The data resilience inside of – and outside of – Kubernetes

CSI: Global


Sponsored Things go wrong, and it is only a matter of time before they do. Backing up and archiving data is a kind of security – more of a blankie than a shield – and is equally important to the continued operation of any modern business.

In a monolithic system - as was commonly deployed decades ago - securing data was fairly simple; you milked the data and stored it in a cold place where you could retrieve it when needed. For mission-critical applications, companies deployed high availability clusters, using synchronous replication between mirrored systems, in their datacenters to ensure maximum uptime and then asynchronous replication and failover to remote datacenters to add a belt to the suspenders just in case something might try to wipe out the primary datacenter.

Synchronous replication (aka mirroring) can only be done over short distances, due to speed of light/latency issues. It’s most popular in Europe where things are “closer”. Asynchronous replication has broader market appeal because it can potentially span the globe, and does not suffer from the same latency requirements.

These days, the cloud often functions as the remote replicated system and the backup and archive media, but the ideas are the same. In modern Kubernetes container clusters, the same data resilience ideas prevail as during those monolithic days. It’s just that the systems and their applications are chopped up into pieces – distinct servers and their containers and the microservices applets that collectively comprise the applications.

That said, the storage paradigm with Kubernetes is a little different and this allows for data resiliency techniques to also be different while at the same time allowing for the deployment, where appropriate, of established methods of data resiliency in conjunction with Kubernetes.

In this article, which is the third in a four-part series, we examine the nuances of providing data resilience for Kubernetes platforms. (We have already talked generally about data services for Kubernetes in the first article in the series, and then drilled down into data security and data governance in the second article.
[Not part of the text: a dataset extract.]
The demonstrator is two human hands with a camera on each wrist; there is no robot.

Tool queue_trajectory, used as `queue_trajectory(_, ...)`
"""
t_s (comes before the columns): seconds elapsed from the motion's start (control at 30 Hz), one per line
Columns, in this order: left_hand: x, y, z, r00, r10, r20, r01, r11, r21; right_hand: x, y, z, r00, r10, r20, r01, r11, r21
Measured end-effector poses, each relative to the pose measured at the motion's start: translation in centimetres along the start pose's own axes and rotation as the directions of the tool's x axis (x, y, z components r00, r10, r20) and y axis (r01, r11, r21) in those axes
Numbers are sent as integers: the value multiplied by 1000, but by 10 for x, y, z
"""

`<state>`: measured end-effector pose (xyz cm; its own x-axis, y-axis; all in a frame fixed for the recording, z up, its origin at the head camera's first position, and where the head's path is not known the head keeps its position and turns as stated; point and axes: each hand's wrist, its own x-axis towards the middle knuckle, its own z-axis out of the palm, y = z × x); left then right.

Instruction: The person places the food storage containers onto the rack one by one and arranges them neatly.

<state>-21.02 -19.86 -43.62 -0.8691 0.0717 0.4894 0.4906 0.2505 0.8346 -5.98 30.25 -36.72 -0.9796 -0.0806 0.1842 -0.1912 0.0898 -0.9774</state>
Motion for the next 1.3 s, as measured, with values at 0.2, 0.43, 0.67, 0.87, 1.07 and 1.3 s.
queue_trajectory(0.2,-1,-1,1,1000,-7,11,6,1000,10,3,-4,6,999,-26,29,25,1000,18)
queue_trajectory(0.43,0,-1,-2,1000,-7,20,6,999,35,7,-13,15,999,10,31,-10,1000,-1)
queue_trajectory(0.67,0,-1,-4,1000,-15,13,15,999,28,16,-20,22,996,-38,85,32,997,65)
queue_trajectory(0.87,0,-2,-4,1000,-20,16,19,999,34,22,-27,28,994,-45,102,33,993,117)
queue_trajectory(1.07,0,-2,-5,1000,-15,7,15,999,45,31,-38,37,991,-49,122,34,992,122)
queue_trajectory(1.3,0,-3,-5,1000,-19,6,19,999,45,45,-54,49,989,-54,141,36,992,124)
In the final installment, we will tackle data discovery.) This might seem like a small problem – until it’s time to sift through mountains of data to unearth the nuggets of information you need to deliver all those good actionable insights.
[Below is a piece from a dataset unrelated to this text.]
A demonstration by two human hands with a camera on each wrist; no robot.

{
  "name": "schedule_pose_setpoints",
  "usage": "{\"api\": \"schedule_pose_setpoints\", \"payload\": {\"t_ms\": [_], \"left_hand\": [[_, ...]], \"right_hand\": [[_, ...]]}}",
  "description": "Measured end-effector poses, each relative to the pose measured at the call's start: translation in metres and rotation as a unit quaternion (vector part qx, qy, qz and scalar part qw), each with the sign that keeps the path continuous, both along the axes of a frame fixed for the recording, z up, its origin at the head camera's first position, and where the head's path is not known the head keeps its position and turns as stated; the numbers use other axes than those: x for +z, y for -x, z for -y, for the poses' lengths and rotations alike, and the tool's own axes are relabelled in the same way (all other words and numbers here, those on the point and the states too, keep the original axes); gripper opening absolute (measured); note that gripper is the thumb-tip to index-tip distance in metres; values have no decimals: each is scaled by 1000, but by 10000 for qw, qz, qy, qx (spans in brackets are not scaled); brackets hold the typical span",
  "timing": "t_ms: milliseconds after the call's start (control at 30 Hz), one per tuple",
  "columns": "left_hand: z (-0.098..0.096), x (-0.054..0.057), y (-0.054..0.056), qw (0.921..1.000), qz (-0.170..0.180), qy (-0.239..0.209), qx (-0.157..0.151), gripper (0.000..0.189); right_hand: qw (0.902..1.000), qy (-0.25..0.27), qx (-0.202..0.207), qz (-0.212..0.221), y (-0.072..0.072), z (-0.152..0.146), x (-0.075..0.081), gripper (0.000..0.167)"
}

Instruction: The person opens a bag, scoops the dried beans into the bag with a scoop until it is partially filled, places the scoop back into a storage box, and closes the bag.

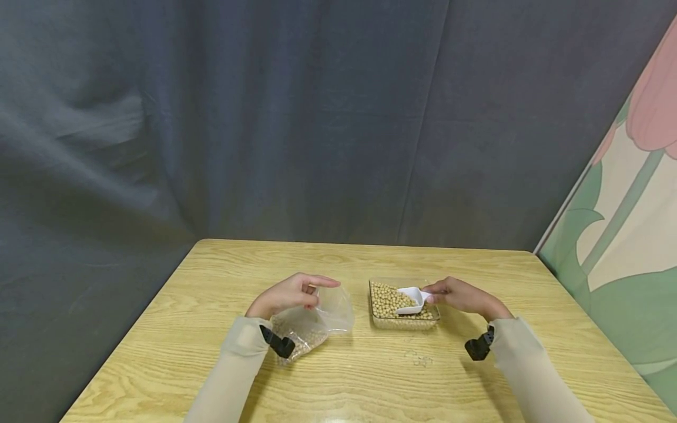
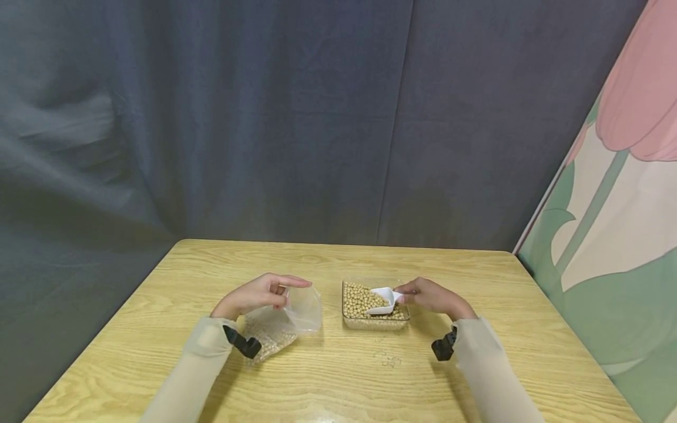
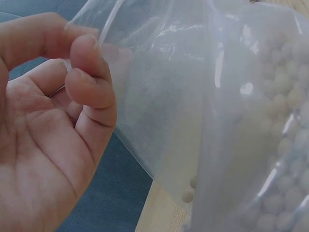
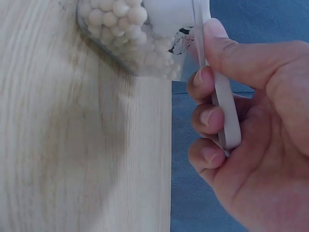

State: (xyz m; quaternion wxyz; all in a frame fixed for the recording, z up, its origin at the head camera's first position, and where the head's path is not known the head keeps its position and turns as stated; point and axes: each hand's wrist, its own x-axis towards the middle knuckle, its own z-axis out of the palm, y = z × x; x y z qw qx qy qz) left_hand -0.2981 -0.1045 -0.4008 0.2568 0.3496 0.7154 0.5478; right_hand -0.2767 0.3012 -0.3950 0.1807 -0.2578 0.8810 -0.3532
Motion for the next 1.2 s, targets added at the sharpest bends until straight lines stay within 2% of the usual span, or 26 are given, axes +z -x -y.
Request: {"api": "schedule_pose_setpoints", "payload": {"t_ms": [600, 933, 1200], "left_hand": [[0, -2, -1, 10000, -2, 71, 63, 53], [1, -1, -1, 9999, -125, 105, 43, 53], [1, 0, -1, 9999, -115, 75, 63, 52]], "right_hand": [[9996, 191, -150, 107, -3, -9, -6, 41], [9990, 373, -165, 167, 1, -16, -10, 34], [9981, 398, -392, 276, 1, -18, -14, 46]]}}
Something has to manage this

“All of the agility and efficiency benefits that come with Kubernetes is great, but a Kubernetes platform is not like a hypervisor and virtual machines,” says Peter Brey, Director of Data Services Marketing at Red Hat, whose OpenShift distribution of Kubernetes is the most popular commercially supported implementation of a Kubernetes stack.

“Kubernetes is very different from virtual machines. There is a namespace inside of Kubernetes that is key to understanding data services, and this namespace is required because by the very nature of a container platform, containers and pods of containers can be running anywhere and different containers might need to access the same files or objects at the same time. If you want to do data resiliency correctly, something has to manage this, which OpenShift and other extensions to storage collectively do, and you need to understand this – or have a commercial Kubernetes distributor who understands this.”

Like other container platforms, Kubernetes started out with stateless applications and ephemeral storage. This was easy because you knew containers were not going to stick around and therefore requiring resilience was nonsensical. But many applications in the real world are stateful and need persistent data, and so the Kubernetes platform was given persistent storage.

The inherent persistent storage in Kubernetes has a three-pronged model, called ReadWriteOnce, ReadOnlyMany, and ReadWriteMany, which are abbreviated as RWO, ROX, and RWX respectively. (X means a variable in modern marketing parlance, as it did in middle school algebra.) These RWO, ROX, and RWX APIs overlay the actual storage – be it an NFS or Ceph object storage in the case of Red Hat OpenShift – and creates persistent volumes for containers to dump data into and chew on.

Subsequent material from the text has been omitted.